Work instructions >>
Leaving out the pictures, copy each record below exactly.

-------

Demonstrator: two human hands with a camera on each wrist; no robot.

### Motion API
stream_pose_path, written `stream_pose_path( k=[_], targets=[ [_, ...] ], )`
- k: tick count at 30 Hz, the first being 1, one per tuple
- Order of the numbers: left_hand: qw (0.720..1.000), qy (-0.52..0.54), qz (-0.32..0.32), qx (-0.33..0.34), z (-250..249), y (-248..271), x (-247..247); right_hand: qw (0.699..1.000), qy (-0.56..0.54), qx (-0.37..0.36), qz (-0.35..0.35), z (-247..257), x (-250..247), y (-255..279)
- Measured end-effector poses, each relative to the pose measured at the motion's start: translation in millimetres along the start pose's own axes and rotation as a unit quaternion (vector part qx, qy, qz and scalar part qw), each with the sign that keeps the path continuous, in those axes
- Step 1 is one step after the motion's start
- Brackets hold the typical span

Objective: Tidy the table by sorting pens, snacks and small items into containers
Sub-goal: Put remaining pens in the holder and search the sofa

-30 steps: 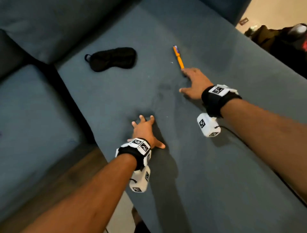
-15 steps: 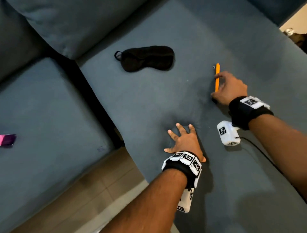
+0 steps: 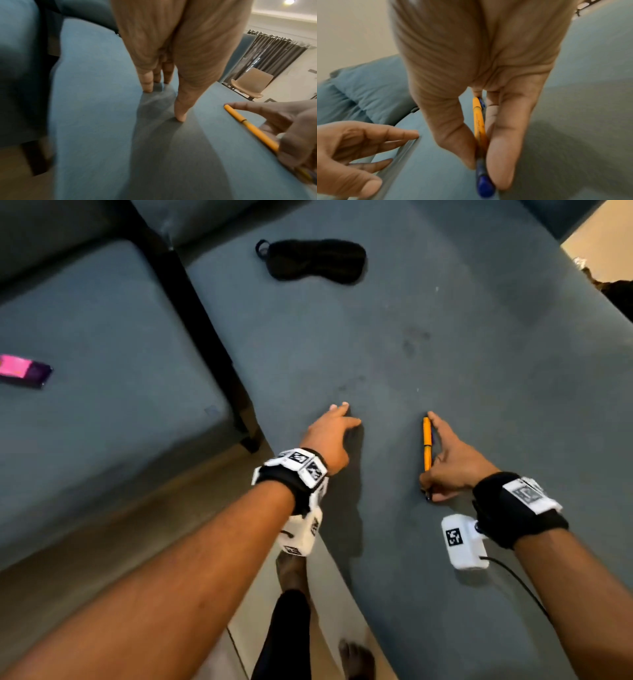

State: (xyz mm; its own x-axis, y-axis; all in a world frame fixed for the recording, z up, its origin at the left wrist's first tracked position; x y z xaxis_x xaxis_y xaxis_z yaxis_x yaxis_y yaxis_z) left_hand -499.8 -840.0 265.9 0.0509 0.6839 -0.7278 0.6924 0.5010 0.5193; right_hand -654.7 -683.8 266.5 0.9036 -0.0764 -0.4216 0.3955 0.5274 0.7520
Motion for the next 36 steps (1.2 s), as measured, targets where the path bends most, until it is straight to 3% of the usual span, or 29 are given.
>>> stream_pose_path(
  k=[4, 6, 11, 14, 19, 22, 25, 32, 36],
  targets=[
    [0.998, 0.033, -0.050, -0.033, 41, 87, 40, 0.999, 0.027, -0.008, -0.021, -13, 24, 42],
    [0.991, 0.084, -0.074, -0.069, 60, 143, 77, 0.996, 0.072, -0.054, -0.023, -23, 47, 65],
    [0.959, 0.226, -0.076, -0.150, 95, 308, 188, 0.980, 0.114, -0.162, 0.023, -69, 137, 140],
    [0.936, 0.278, -0.075, -0.202, 100, 406, 244, 0.979, 0.089, -0.170, 0.073, -98, 205, 185],
    [0.864, 0.354, -0.138, -0.330, 118, 542, 321, 0.940, 0.154, -0.202, 0.228, -130, 337, 249],
    [0.792, 0.402, -0.201, -0.413, 130, 610, 362, 0.889, 0.230, -0.249, 0.309, -122, 411, 288],
    [0.732, 0.444, -0.257, -0.449, 130, 654, 392, 0.840, 0.263, -0.304, 0.364, -99, 465, 324],
    [0.630, 0.509, -0.347, -0.473, 125, 739, 461, 0.770, 0.299, -0.404, 0.392, -44, 585, 410],
    [0.601, 0.515, -0.386, -0.474, 120, 784, 494, 0.738, 0.301, -0.457, 0.395, -28, 643, 464]
  ],
)
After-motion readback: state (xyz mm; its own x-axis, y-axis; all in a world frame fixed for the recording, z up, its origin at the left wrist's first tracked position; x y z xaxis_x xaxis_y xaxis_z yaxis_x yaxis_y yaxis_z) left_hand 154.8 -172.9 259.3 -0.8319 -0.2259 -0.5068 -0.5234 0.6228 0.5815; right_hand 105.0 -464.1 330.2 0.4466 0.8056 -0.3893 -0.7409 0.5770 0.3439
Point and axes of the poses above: each hand's wrist, its own y-axis away from the middle knuckle, its own x-axis out of the palm, z = x × y, the point moved 6 cm from there along -y, towards the middle knuckle, and after that the axes turned 5 degrees about -y, right-handed, at the moved point
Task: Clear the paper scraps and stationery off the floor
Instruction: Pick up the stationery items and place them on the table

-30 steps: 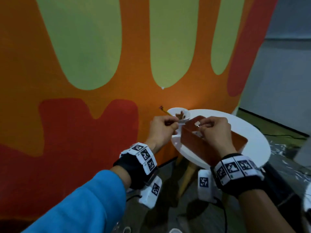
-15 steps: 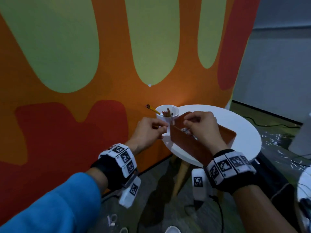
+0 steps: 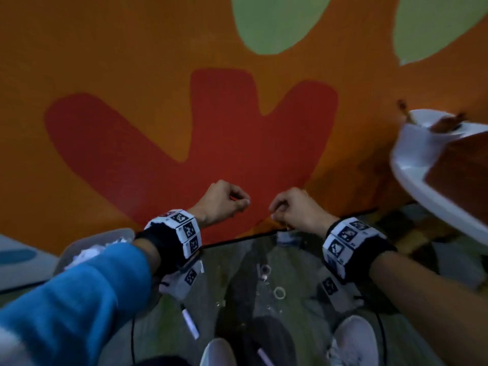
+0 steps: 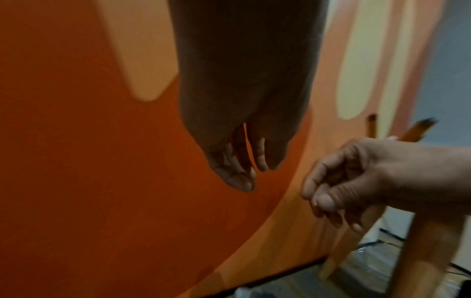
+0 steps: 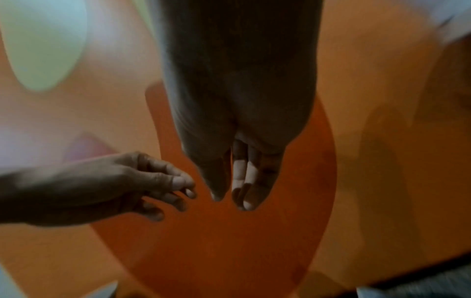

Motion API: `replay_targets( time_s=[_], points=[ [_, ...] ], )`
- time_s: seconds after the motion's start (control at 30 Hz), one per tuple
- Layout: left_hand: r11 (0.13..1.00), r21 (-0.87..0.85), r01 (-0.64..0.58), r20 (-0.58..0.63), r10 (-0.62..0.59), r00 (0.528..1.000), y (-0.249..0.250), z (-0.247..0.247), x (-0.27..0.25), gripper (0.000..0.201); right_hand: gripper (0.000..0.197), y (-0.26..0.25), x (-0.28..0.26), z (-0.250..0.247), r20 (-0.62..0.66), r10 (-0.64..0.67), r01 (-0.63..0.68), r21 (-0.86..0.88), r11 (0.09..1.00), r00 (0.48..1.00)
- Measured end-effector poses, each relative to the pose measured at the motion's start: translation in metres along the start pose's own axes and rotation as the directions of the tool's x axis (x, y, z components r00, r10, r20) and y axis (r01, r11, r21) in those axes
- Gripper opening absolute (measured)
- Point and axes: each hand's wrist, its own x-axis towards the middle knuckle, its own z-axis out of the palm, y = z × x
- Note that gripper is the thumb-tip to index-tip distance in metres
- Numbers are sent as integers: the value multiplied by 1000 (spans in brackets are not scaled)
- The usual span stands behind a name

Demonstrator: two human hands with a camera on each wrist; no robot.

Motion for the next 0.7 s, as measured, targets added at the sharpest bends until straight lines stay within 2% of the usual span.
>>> replay_targets(
  time_s=[0.1, 0.23, 0.27, 0.3, 0.37, 0.4, 0.47, 0.5, 0.57, 0.63, 0.7],
  points=[
    [984, -2, 177, -1, -177, 984, -98, 8, -10, 8, 3, 15, 35, 89, 199, 71, -63, -44, 997, 977],
    [931, -13, 366, 13, -365, 931, -208, 42, -26, 8, 5, 43, 65, 198, 359, 219, -217, -48, 975, 907],
    [910, -37, 413, 16, -413, 911, -228, 51, -29, 10, 11, 49, 71, 220, 386, 260, -250, -76, 965, 885],
    [888, -58, 456, 15, -456, 890, -249, 62, -32, 12, 23, 52, 72, 237, 434, 264, -228, -133, 965, 861],
    [849, -84, 521, 7, -522, 853, -282, 83, -35, 13, 41, 65, 73, 274, 403, 276, -272, -70, 960, 872],
    [828, -94, 553, 13, -554, 832, -297, 94, -34, 13, 37, 78, 74, 292, 425, 275, -284, -45, 958, 862],
    [779, -118, 616, 35, -617, 786, -318, 109, -30, 16, 16, 100, 75, 315, 450, 239, -160, -207, 965, 860],
    [756, -123, 642, 34, -644, 765, -332, 118, -26, 15, 9, 110, 76, 330, 480, 271, -199, -197, 960, 834],
    [692, -156, 705, -15, -715, 699, -365, 134, -17, 13, 16, 125, 76, 351, 494, 322, -263, -186, 947, 808],
    [643, -199, 739, -64, -761, 645, -404, 154, -7, 21, 26, 129, 73, 362, 462, 310, -271, -150, 951, 831],
    [616, -222, 756, -97, -785, 612, -391, 152, -3, 33, 32, 135, 70, 374, 428, 303, -258, -161, 953, 851]
  ],
)
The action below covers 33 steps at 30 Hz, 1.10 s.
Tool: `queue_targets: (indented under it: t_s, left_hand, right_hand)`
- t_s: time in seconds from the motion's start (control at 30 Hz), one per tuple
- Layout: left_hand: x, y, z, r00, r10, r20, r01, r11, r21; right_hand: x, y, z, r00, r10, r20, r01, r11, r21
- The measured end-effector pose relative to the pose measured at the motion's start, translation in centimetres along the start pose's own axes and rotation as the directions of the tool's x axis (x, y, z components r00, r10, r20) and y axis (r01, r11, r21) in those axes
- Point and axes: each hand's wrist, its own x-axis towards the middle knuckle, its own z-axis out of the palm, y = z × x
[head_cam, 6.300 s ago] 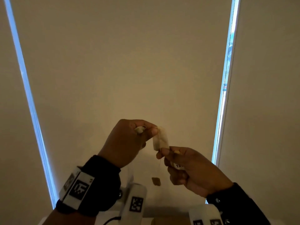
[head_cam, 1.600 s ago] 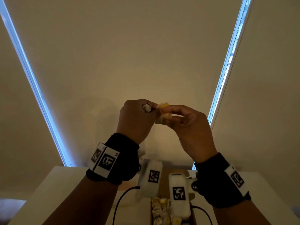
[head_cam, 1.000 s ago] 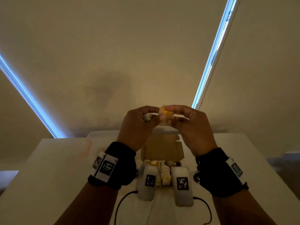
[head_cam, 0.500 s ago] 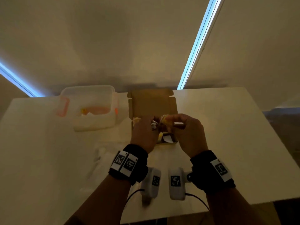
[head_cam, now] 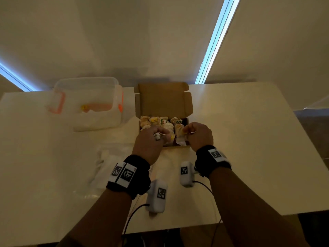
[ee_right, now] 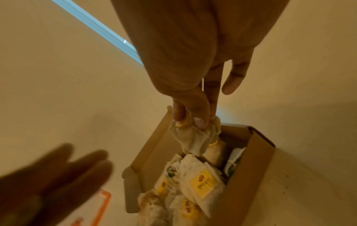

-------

Result >>
Demonstrator: two human hands with a camera on each wrist; no robot.

### Motion API
stream_pose_path, written `stream_pose_path( k=[_], targets=[ [_, ...] ], )`
- k: tick count at 30 Hz, the first being 1, one per tuple
- Order of the numbers: left_hand: qw (0.720..1.000), qy (-0.52..0.54), qz (-0.32..0.32), qx (-0.33..0.34), z (-250..249), y (-248..271), x (-247..247); right_hand: qw (0.699..1.000), qy (-0.56..0.54), qx (-0.37..0.36), qz (-0.35..0.35), z (-247..257), x (-250..247), y (-255..279)
- Measured end-effector poses, each relative to the pose measured at the motion's start: translation in millimetres along the start pose's own axes and rotation as a unit quaternion (vector part qx, qy, qz and scalar part qw), each with the sign that keeps the path continuous, in those axes
- Step 1 is one step after the motion's start
- Brackets hold the typical span

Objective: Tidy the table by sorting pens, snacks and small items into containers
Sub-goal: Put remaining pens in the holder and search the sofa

-30 steps: 
-15 steps: 
+0 steps: 

State: (xyz mm; its own x-axis, y-axis; all in a world frame fixed for the recording, z up, its origin at the left wrist's first tracked position; x y z xaxis_x xaxis_y xaxis_z yaxis_x yaxis_y yaxis_z) left_hand -499.8 -840.0 265.9 0.0509 0.6839 -0.7278 0.6924 0.5010 0.5193; right_hand -654.7 -683.8 266.5 0.9036 -0.0764 -0.4216 0.3955 0.5274 0.7520
Motion for the next 36 steps (1.2 s), as measured, targets where the path bends most, until it is straight to 3% of the usual span, or 29 are given.
>>> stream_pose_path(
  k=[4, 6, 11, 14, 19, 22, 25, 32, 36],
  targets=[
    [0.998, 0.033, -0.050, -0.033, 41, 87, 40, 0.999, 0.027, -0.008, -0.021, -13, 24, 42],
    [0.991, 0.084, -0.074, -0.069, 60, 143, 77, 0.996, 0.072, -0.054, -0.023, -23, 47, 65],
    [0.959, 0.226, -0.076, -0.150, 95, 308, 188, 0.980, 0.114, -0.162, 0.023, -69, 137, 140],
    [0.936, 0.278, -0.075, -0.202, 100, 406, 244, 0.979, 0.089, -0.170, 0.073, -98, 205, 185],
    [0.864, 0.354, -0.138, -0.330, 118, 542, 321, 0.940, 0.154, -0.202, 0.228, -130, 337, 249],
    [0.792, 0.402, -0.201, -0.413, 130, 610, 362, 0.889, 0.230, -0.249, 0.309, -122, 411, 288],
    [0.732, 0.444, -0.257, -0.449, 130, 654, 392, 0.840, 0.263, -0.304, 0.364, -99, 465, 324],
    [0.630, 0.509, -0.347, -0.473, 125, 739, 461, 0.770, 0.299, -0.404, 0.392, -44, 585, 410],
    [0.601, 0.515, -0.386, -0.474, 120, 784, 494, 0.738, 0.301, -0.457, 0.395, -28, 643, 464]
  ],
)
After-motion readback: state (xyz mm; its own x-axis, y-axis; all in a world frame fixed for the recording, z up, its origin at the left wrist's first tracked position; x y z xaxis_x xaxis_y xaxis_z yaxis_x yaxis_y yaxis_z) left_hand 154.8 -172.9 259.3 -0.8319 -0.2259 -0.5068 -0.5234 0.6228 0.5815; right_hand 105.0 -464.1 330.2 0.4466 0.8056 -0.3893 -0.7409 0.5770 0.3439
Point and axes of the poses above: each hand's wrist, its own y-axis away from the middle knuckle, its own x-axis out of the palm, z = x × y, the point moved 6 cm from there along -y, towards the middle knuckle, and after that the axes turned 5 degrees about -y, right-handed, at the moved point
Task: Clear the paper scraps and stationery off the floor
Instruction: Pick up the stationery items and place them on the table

-30 steps: 
-15 steps: 
+0 steps: 
+0 steps: 
+0 steps: 

Motion API: `replay_targets( time_s=[_], points=[ [_, ...] ], )`
- time_s: seconds after the motion's start (control at 30 Hz), one per tuple
- Layout: left_hand: r11 (0.13..1.00), r21 (-0.87..0.85), r01 (-0.64..0.58), r20 (-0.58..0.63), r10 (-0.62..0.59), r00 (0.528..1.000), y (-0.249..0.250), z (-0.247..0.247), x (-0.27..0.25), gripper (0.000..0.201); right_hand: gripper (0.000..0.197), y (-0.26..0.25), x (-0.28..0.26), z (-0.250..0.247), r20 (-0.62..0.66), r10 (-0.64..0.67), r01 (-0.63..0.68), r21 (-0.86..0.88), r11 (0.09..1.00), r00 (0.48..1.00)
- Measured end-effector poses, each relative to the pose measured at the motion's start: translation in metres along the start pose's own axes and rotation as the directions of the tool's x axis (x, y, z components r00, r10, r20) and y axis (r01, r11, r21) in those axes
- Gripper opening absolute (measured)
- Point and axes: each hand's wrist, its own x-axis towards the middle knuckle, its own z-axis out of the palm, y = z × x
- Note that gripper is the thumb-tip to index-tip distance in metres
- Numbers are sent as integers: the value multiplied by 1000 (spans in brackets are not scaled)
- The usual span stands behind a name

Demonstrator: two human hands with a camera on each wrist; no robot.

Motion for the next 0.7 s, as measured, targets added at the sharpest bends until straight lines stay within 2% of the usual span.
>>> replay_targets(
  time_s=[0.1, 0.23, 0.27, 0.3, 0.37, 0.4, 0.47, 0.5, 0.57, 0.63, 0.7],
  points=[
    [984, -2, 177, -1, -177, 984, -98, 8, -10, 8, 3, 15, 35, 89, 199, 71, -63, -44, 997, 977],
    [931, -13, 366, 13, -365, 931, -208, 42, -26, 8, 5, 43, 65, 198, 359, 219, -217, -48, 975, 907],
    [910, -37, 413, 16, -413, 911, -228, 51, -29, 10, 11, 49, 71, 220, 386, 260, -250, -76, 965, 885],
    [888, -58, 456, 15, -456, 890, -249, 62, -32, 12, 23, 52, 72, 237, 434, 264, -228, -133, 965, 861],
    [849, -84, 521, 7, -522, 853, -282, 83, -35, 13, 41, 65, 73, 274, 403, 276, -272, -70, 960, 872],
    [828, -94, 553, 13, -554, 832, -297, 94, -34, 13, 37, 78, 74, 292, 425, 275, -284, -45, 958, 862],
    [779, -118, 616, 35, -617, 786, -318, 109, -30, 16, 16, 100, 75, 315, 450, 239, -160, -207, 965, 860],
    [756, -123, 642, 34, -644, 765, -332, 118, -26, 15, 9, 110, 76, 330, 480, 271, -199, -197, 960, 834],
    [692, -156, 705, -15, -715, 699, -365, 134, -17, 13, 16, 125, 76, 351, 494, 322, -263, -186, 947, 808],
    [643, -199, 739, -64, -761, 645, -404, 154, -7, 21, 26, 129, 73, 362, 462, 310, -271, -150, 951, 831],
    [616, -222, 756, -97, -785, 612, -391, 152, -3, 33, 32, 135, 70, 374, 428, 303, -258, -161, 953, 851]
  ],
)
The action below covers 33 steps at 30 Hz, 1.10 s.
Tool: `queue_targets: (indented under it: t_s, left_hand, right_hand)`
- t_s: time in seconds from the motion's start (control at 30 Hz), one per tuple
- Layout: left_hand: x, y, z, r00, r10, r20, r01, r11, r21; right_hand: x, y, z, r00, r10, r20, r01, r11, r21
- The measured end-effector pose relative to the pose measured at the motion's start, translation in centimetres along the start pose's own axes and rotation as the directions of the tool's x axis (x, y, z components r00, r10, r20) and y axis (r01, r11, r21) in those axes
- Point and axes: each hand's wrist, its own x-axis towards the middle knuckle, its own z-axis out of the palm, y = z × x
[head_cam, 6.300 s ago] 
[head_cam, 1.600 s ago] 
[head_cam, 1.000 s ago] 
[head_cam, 0.500 s ago] 
[head_cam, now] 
[ee_right, now] 

A complete answer has now been given to the exercise.